Passengers look for a way to escape the chaos of the airport. And more passengers who are traveling have access to lounges than ever. The nicer the lounge, the longer passengers stay there. They make an effort to visit, and they take advantage of the food and the libations.
Even when lounges do their best to limit access, to reduce crowding, that just attracts the passengers who had been staying away because the lounges were so crowded.
Look at the line for the Delta lounge at JFK!! This is actually worse than it was during the summer! pic.twitter.com/SI9NJAN0rt
— Clint Henderson (@ClintPHenderson) September 16, 2022
This was true to some extend before the pandemic. Centurion lounges were packed, and it’s been nearly six years since they began trying to do something about it. But the situation has gotten so much worse, and is no longer limited to Centurion lounges (and to Delta’s New York JFK terminal 4 lounge). Why?
Air Canada Senior Vice President Mark Nasr says travel behaviors have changed, and that the driver is premium leisure and work flexibility.
According to Nasr, it’s a new type of travel behavior, NOT premium credit cards, that are the main cause of airport lounge overcrowding.
He says this is happening industry wide.
— Chris Dong (@thechrisflyer) October 29, 2022
Nasr isn’t wrong, for sure, but I don’t think that’s the whole picture either. Lounges are crowded but not every airline’s lounges are equally crowded.
- Delta has a unique premium card access challenge issue because it isn’t only their own premium cobrand that is an issue, everyone with an Amex Platinum or Centurion card traveling on Delta has access.
- People spend more time in lounges when flights delay and cancel. That’s been a major issue for Air Canada but more of one than in past for Delta, too.
- Status gets you lounge access at Air Canada (and at least on international itineraries with many other airlines) and airlines have been extending everyone’s status for a few years (people who earned it in 2019 generally still have it), plus making status easier to earn overall at several airlines (Air Canada via credit card and non-flight activity, American by credit card spend alone, Delta now counts miles from award travel).
- The fact that people with lounge access spend more time in lounges precisely does mean that too many people have access relative to capacity. Indeed, Nasr recognizes this – they’re taking away Air Canada Maple Leaf Lounge access from Aeroplan 35K elites next year.
It’s Worth Spending 90% Longer In The Air Canada Signature Suite
Premium credit cards have proliferated significantly in the U.S. since 2016. More people buying lounge access in more ways means more people with access.

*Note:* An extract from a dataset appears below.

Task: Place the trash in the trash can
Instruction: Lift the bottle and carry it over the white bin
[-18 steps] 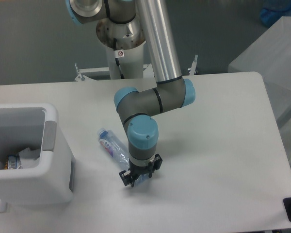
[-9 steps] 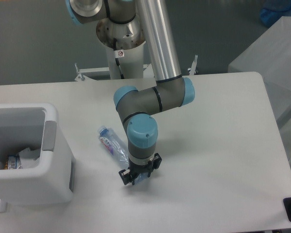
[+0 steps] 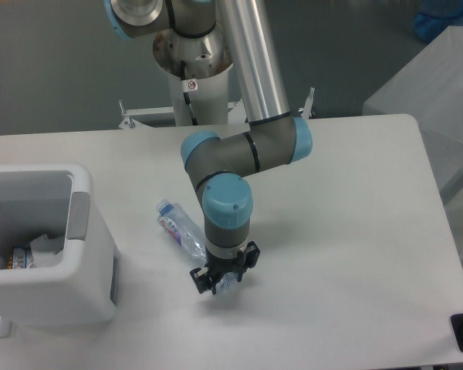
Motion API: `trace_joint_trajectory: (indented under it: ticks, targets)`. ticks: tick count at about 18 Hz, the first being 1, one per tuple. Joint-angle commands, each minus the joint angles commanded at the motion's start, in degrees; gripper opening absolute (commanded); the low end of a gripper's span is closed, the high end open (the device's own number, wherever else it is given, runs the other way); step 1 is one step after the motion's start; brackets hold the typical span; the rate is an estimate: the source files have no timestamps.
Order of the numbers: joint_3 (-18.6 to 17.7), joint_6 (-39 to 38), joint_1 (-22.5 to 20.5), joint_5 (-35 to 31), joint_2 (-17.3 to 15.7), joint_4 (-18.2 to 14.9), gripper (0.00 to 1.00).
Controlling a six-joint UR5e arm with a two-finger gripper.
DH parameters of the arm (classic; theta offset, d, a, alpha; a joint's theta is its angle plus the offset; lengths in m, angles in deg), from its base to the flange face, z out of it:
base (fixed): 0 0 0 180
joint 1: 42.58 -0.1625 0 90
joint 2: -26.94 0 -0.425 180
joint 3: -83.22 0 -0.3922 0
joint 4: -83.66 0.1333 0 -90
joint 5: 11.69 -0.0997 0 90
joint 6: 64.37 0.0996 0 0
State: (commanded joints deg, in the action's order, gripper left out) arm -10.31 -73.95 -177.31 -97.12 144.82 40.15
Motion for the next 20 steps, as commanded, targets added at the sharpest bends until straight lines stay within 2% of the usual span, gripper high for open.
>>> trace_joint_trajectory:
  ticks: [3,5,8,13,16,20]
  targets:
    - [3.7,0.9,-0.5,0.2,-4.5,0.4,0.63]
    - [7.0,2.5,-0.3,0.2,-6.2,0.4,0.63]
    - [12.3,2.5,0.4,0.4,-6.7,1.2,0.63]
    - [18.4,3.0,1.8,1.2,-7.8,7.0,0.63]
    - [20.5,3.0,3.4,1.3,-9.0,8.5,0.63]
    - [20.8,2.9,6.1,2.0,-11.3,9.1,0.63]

And in general clubs are better, more attractive places to spend time than they used to be. American Express put pressure on airlines to up their game. Capital One entered the space and now Chase is too. But the expansion of lounge options hasn’t kept up with passengers having access, or (as Nasr observes) spending more time in those lounges.
Air Canada has felt the issue of more time in lounges especially, and not just because they’re seeing more premium leisure passengers. Canadian airports have been a disaster, so passengers show up early in case security is a mess, and wind up spending more time airside as a result. Then Air Canada’s flights delay and cancel, stacking up passengers in the lounge. These issues will work themselves out, but lounges will remain crowded for awhile. And matters aren’t helped at American Express’ Escape partner lounges when those lounges sell discounted access on Groupon.